▶ **DATASET RECORDS**:
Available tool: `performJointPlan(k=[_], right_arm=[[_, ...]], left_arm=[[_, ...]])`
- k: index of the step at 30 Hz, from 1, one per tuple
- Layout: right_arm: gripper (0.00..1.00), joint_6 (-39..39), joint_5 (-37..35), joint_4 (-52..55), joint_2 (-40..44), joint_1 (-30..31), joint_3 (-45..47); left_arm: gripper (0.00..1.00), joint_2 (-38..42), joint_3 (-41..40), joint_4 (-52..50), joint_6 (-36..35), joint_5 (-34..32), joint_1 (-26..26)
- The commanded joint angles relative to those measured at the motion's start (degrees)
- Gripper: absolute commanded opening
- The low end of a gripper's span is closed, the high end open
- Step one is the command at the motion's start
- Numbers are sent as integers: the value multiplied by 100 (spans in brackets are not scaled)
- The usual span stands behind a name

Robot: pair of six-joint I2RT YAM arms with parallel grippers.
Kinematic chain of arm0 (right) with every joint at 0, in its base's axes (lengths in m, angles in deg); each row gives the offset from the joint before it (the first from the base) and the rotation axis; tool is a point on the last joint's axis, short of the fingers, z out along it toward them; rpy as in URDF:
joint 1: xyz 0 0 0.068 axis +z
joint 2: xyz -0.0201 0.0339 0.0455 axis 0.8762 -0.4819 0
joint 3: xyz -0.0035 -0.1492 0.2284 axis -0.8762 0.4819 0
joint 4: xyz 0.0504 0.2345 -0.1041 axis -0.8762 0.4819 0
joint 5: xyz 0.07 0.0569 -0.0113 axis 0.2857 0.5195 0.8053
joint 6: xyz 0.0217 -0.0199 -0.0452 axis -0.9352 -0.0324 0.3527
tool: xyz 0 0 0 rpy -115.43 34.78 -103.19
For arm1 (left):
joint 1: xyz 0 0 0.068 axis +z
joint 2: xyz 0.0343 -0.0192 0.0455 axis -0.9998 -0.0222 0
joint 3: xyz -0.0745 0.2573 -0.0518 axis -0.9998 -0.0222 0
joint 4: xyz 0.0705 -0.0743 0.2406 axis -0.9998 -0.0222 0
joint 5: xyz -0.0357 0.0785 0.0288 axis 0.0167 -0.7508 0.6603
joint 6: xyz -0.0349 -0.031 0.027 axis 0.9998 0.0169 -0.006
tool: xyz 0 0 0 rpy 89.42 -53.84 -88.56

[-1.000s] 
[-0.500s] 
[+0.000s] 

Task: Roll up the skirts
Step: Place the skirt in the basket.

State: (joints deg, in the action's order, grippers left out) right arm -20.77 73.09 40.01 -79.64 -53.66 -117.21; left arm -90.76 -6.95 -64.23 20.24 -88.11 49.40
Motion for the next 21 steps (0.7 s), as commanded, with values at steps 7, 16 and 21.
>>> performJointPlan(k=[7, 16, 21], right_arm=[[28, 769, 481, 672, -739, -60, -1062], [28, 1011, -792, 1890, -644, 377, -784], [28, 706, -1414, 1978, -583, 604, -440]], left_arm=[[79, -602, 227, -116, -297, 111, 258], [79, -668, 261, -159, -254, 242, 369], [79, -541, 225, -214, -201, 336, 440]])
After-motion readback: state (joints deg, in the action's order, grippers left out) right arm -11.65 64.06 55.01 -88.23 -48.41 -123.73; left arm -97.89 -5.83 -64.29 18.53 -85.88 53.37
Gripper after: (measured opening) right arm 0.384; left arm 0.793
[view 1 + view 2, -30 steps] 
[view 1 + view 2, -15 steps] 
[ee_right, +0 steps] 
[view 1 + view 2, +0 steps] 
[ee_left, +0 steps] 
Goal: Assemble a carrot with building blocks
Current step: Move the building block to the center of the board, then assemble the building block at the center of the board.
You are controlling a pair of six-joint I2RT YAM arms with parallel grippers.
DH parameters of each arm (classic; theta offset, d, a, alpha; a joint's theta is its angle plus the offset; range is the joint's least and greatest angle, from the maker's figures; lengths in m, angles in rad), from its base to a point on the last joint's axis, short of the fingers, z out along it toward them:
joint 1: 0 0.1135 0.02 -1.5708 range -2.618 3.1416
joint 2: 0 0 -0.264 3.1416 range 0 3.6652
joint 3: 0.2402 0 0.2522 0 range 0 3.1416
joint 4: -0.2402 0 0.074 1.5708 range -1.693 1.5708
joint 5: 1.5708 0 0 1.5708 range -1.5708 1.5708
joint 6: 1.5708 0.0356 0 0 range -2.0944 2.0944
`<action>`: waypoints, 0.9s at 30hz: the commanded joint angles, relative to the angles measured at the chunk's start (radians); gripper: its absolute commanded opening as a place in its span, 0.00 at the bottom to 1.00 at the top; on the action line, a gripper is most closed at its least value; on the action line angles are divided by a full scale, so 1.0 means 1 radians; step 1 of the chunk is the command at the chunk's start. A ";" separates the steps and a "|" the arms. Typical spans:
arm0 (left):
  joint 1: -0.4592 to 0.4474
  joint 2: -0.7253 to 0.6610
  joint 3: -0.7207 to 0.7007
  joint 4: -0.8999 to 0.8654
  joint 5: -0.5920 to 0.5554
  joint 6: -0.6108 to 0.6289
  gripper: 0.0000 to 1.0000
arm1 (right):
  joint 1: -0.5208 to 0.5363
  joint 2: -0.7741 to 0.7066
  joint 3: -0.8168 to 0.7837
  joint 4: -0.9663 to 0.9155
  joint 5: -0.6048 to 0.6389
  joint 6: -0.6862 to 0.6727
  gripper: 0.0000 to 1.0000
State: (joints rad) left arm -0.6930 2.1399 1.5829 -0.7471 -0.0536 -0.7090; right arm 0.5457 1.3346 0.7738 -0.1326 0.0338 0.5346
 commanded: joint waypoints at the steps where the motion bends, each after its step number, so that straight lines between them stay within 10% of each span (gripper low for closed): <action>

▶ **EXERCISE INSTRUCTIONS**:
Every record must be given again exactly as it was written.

▶ **RESPONSE**:
Available tool: `performJointPlan(k=[_], right_arm=[[_, ...]], left_arm=[[_, ...]])`
- k: index of the step at 30 Hz, from 1, one per tuple
- Layout: right_arm: gripper (0.00..1.00), joint_6 (-39..39), joint_5 (-37..35), joint_4 (-52..55), joint_2 (-40..44), joint_1 (-30..31), joint_3 (-45..47); left_arm: gripper (0.00..1.00), joint_2 (-38..42), joint_3 (-41..40), joint_4 (-52..50), joint_6 (-36..35), joint_5 (-34..32), joint_1 (-26..26)
- The commanded joint angles relative to those measured at the motion's start (degrees)
- Gripper: absolute commanded opening
- The low end of a gripper's span is closed, the high end open
- Step one is the command at the motion's start
- Numbers are sent as integers: the value multiplied by 100 (spans in brackets are not scaled)
- The usual span stands behind a name

Robot: pair of six-joint I2RT YAM arms with parallel grippers.
Kinematic chain of arm0 (right) with every joint at 0, in its base's axes (lengths in m, angles in deg); each row gives the offset from the joint before it (the first from the base) and the rotation axis; tool is a point on the last joint's axis, short of the fingers, z out along it toward them; rpy as in URDF:
joint 1: xyz 0 0 0.068 axis +z
joint 2: xyz -0.0201 0.0339 0.0455 axis 0.8762 -0.4819 0
joint 3: xyz -0.0035 -0.1492 0.2284 axis -0.8762 0.4819 0
joint 4: xyz 0.0504 0.2345 -0.1041 axis -0.8762 0.4819 0
joint 5: xyz 0.07 0.0569 -0.0113 axis 0.2857 0.5195 0.8053
joint 6: xyz 0.0217 -0.0199 -0.0452 axis -0.9352 -0.0324 0.3527
tool: xyz 0 0 0 rpy -115.43 34.78 -103.19
For arm1 (left):
joint 1: xyz 0 0 0.068 axis +z
joint 2: xyz 0.0343 -0.0192 0.0455 axis -0.9998 -0.0222 0
joint 3: xyz -0.0745 0.2573 -0.0518 axis -0.9998 -0.0222 0
joint 4: xyz 0.0705 -0.0743 0.2406 axis -0.9998 -0.0222 0
joint 5: xyz -0.0357 0.0785 0.0288 axis 0.0167 -0.7508 0.6603
joint 6: xyz -0.0349 -0.031 0.027 axis 0.9998 0.0169 -0.006
tool: xyz 0 0 0 rpy 89.42 -53.84 -88.56

[-1.000s] 
[-0.500s] 
[+0.000s] 

Task: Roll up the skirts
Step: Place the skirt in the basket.

State: (joints deg, in the action's order, grippers left out) right arm -20.77 73.09 40.01 -79.64 -53.66 -117.21; left arm -90.76 -6.95 -64.23 20.24 -88.11 49.40
Motion for the next 21 steps (0.7 s), as commanded, with values at steps 7, 16 and 21.
>>> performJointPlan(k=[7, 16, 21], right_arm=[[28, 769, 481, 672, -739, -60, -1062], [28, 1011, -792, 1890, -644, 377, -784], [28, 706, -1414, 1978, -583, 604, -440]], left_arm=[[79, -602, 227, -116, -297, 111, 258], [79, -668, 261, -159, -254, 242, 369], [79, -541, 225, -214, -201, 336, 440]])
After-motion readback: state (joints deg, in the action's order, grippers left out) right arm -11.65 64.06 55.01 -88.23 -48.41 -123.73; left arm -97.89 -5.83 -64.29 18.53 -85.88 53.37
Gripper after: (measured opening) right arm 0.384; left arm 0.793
[view 1 + view 2, -30 steps] 
[view 1 + view 2, -15 steps] 
[ee_right, +0 steps] 
[view 1 + view 2, +0 steps] 
[ee_left, +0 steps] 
Goal: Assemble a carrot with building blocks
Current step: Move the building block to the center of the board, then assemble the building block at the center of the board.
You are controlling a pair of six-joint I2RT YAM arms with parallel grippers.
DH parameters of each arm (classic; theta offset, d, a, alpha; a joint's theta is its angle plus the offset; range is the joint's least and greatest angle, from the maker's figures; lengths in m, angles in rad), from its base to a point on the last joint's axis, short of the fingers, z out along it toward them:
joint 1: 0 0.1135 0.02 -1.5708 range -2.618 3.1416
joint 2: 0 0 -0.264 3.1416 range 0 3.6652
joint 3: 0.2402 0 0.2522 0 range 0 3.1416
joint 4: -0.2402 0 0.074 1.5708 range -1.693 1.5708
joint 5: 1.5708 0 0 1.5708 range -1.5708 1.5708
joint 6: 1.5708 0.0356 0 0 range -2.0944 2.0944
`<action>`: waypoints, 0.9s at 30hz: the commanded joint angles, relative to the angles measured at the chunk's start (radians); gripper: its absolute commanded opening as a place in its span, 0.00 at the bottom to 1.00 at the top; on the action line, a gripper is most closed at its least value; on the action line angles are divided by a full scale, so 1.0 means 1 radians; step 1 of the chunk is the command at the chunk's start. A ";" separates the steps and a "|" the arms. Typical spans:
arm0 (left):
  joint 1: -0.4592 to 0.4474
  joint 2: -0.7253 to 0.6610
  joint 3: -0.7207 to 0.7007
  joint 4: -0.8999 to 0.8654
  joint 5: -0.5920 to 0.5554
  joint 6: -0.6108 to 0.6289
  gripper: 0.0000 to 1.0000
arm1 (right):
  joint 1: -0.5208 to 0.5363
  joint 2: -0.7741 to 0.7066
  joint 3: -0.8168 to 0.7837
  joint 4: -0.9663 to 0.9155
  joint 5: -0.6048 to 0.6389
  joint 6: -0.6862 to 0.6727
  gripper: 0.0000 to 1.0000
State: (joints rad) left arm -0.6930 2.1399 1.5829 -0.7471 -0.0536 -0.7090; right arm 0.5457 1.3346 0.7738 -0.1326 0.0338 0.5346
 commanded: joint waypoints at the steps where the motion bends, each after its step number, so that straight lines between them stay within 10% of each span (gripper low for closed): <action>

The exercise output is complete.